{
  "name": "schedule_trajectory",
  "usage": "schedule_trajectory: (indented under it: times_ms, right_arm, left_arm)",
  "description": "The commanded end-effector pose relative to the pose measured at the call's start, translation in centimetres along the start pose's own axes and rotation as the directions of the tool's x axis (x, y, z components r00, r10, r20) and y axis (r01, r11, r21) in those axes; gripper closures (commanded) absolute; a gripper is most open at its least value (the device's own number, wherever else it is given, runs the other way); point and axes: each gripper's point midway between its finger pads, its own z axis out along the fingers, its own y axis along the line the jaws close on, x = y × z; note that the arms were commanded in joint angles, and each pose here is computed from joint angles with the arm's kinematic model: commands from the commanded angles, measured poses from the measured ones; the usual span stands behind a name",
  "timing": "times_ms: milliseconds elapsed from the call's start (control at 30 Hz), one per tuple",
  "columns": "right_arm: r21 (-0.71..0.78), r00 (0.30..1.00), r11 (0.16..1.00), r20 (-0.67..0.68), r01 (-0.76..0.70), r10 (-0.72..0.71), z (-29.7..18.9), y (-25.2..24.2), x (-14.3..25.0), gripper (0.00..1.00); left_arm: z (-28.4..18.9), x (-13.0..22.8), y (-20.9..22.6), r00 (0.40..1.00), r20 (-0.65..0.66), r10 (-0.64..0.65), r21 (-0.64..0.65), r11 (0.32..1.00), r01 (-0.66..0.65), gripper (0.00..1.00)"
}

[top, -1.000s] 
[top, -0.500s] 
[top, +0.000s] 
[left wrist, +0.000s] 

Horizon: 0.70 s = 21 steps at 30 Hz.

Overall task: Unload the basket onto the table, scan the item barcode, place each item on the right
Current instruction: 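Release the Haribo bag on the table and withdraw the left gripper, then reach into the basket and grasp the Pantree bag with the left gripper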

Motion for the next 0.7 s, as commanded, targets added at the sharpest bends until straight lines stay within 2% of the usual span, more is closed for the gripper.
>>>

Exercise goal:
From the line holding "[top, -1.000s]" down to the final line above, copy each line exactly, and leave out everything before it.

Worked solution:
[top, -1.000s] 
[top, -0.500s] 
[top, +0.000s] 
[left wrist, +0.000s] 

Horizon: 0.70 s = 21 steps at 30 Hz.

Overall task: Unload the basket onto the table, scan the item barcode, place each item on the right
Current instruction: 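Release the Haribo bag on the table and withdraw the left gripper, then reach into the basket and grasp the Pantree bag with the left gripper
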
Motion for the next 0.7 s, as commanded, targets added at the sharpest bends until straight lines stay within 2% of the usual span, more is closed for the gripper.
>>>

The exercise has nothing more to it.